YOUR TASK
Reproduce the listing that follows, line for line.
------ AVAILABLE DATA ------
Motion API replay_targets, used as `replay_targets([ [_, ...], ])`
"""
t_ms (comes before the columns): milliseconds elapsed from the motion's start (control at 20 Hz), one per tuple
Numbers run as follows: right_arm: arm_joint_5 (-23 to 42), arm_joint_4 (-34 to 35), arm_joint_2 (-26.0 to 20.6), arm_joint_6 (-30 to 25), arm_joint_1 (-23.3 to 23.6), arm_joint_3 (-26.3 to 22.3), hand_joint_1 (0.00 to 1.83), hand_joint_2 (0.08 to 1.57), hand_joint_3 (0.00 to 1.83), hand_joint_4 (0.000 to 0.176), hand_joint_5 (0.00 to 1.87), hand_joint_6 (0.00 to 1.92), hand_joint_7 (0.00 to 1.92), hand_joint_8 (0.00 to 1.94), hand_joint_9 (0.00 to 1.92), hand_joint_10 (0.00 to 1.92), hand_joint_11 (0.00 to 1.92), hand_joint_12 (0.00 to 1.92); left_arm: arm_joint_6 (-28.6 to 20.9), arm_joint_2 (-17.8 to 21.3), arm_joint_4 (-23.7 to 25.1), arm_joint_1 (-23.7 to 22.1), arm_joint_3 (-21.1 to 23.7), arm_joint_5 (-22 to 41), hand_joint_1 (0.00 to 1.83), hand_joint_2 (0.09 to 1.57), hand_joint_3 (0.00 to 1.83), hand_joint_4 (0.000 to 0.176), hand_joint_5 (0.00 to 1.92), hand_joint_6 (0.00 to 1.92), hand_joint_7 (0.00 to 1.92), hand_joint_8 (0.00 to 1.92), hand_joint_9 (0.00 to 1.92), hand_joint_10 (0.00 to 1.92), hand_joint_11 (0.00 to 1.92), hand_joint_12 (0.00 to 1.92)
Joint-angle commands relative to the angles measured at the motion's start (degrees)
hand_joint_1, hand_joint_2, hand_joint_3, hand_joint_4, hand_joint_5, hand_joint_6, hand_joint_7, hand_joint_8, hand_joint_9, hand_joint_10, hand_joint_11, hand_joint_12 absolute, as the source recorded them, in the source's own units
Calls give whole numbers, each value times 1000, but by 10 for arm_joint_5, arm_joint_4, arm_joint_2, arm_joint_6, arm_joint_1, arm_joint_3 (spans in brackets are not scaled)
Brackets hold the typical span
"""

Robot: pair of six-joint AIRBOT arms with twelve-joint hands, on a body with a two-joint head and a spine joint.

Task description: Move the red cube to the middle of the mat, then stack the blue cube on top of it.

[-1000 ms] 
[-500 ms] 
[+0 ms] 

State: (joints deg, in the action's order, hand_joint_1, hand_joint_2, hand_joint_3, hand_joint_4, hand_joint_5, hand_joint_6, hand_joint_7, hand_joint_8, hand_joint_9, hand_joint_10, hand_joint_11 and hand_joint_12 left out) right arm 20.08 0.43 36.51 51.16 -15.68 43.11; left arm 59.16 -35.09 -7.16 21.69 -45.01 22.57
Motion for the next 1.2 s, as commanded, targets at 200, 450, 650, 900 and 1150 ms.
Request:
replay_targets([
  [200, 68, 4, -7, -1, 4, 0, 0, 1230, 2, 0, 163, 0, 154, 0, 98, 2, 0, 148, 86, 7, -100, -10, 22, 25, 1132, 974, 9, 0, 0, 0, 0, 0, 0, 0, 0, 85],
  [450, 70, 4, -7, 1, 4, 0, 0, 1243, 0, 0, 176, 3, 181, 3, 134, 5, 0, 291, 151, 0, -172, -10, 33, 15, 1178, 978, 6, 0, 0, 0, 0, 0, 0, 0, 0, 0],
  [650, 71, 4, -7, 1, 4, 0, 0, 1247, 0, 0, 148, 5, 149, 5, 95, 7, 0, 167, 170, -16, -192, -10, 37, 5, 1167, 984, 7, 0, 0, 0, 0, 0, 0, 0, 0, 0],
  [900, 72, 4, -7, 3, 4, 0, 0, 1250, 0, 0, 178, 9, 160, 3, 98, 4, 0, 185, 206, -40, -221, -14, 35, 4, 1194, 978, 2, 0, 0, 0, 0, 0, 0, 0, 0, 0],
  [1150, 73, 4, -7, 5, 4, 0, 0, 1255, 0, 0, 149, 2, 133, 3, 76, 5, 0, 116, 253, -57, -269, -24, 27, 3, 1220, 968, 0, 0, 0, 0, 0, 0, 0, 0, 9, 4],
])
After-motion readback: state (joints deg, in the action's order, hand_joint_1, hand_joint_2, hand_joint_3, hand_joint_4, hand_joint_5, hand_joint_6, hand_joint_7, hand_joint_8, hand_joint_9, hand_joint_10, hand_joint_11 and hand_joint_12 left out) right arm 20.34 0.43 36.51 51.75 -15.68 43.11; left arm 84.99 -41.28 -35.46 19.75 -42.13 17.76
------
TASK OUTPUT
Motion API replay_targets, used as `replay_targets([ [_, ...], ])`
"""
t_ms (comes before the columns): milliseconds elapsed from the motion's start (control at 20 Hz), one per tuple
Numbers run as follows: right_arm: arm_joint_5 (-23 to 42), arm_joint_4 (-34 to 35), arm_joint_2 (-26.0 to 20.6), arm_joint_6 (-30 to 25), arm_joint_1 (-23.3 to 23.6), arm_joint_3 (-26.3 to 22.3), hand_joint_1 (0.00 to 1.83), hand_joint_2 (0.08 to 1.57), hand_joint_3 (0.00 to 1.83), hand_joint_4 (0.000 to 0.176), hand_joint_5 (0.00 to 1.87), hand_joint_6 (0.00 to 1.92), hand_joint_7 (0.00 to 1.92), hand_joint_8 (0.00 to 1.94), hand_joint_9 (0.00 to 1.92), hand_joint_10 (0.00 to 1.92), hand_joint_11 (0.00 to 1.92), hand_joint_12 (0.00 to 1.92); left_arm: arm_joint_6 (-28.6 to 20.9), arm_joint_2 (-17.8 to 21.3), arm_joint_4 (-23.7 to 25.1), arm_joint_1 (-23.7 to 22.1), arm_joint_3 (-21.1 to 23.7), arm_joint_5 (-22 to 41), hand_joint_1 (0.00 to 1.83), hand_joint_2 (0.09 to 1.57), hand_joint_3 (0.00 to 1.83), hand_joint_4 (0.000 to 0.176), hand_joint_5 (0.00 to 1.92), hand_joint_6 (0.00 to 1.92), hand_joint_7 (0.00 to 1.92), hand_joint_8 (0.00 to 1.92), hand_joint_9 (0.00 to 1.92), hand_joint_10 (0.00 to 1.92), hand_joint_11 (0.00 to 1.92), hand_joint_12 (0.00 to 1.92)
Joint-angle commands relative to the angles measured at the motion's start (degrees)
hand_joint_1, hand_joint_2, hand_joint_3, hand_joint_4, hand_joint_5, hand_joint_6, hand_joint_7, hand_joint_8, hand_joint_9, hand_joint_10, hand_joint_11, hand_joint_12 absolute, as the source recorded them, in the source's own units
Calls give whole numbers, each value times 1000, but by 10 for arm_joint_5, arm_joint_4, arm_joint_2, arm_joint_6, arm_joint_1, arm_joint_3 (spans in brackets are not scaled)
Brackets hold the typical span
"""

Robot: pair of six-joint AIRBOT arms with twelve-joint hands, on a body with a two-joint head and a spine joint.

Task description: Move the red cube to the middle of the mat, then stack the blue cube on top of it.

[-1000 ms] 
[-500 ms] 
[+0 ms] 

State: (joints deg, in the action's order, hand_joint_1, hand_joint_2, hand_joint_3, hand_joint_4, hand_joint_5, hand_joint_6, hand_joint_7, hand_joint_8, hand_joint_9, hand_joint_10, hand_joint_11 and hand_joint_12 left out) right arm 20.08 0.43 36.51 51.16 -15.68 43.11; left arm 59.16 -35.09 -7.16 21.69 -45.01 22.57
Motion for the next 1.2 s, as commanded, targets at 200, 450, 650, 900 and 1150 ms.
Request:
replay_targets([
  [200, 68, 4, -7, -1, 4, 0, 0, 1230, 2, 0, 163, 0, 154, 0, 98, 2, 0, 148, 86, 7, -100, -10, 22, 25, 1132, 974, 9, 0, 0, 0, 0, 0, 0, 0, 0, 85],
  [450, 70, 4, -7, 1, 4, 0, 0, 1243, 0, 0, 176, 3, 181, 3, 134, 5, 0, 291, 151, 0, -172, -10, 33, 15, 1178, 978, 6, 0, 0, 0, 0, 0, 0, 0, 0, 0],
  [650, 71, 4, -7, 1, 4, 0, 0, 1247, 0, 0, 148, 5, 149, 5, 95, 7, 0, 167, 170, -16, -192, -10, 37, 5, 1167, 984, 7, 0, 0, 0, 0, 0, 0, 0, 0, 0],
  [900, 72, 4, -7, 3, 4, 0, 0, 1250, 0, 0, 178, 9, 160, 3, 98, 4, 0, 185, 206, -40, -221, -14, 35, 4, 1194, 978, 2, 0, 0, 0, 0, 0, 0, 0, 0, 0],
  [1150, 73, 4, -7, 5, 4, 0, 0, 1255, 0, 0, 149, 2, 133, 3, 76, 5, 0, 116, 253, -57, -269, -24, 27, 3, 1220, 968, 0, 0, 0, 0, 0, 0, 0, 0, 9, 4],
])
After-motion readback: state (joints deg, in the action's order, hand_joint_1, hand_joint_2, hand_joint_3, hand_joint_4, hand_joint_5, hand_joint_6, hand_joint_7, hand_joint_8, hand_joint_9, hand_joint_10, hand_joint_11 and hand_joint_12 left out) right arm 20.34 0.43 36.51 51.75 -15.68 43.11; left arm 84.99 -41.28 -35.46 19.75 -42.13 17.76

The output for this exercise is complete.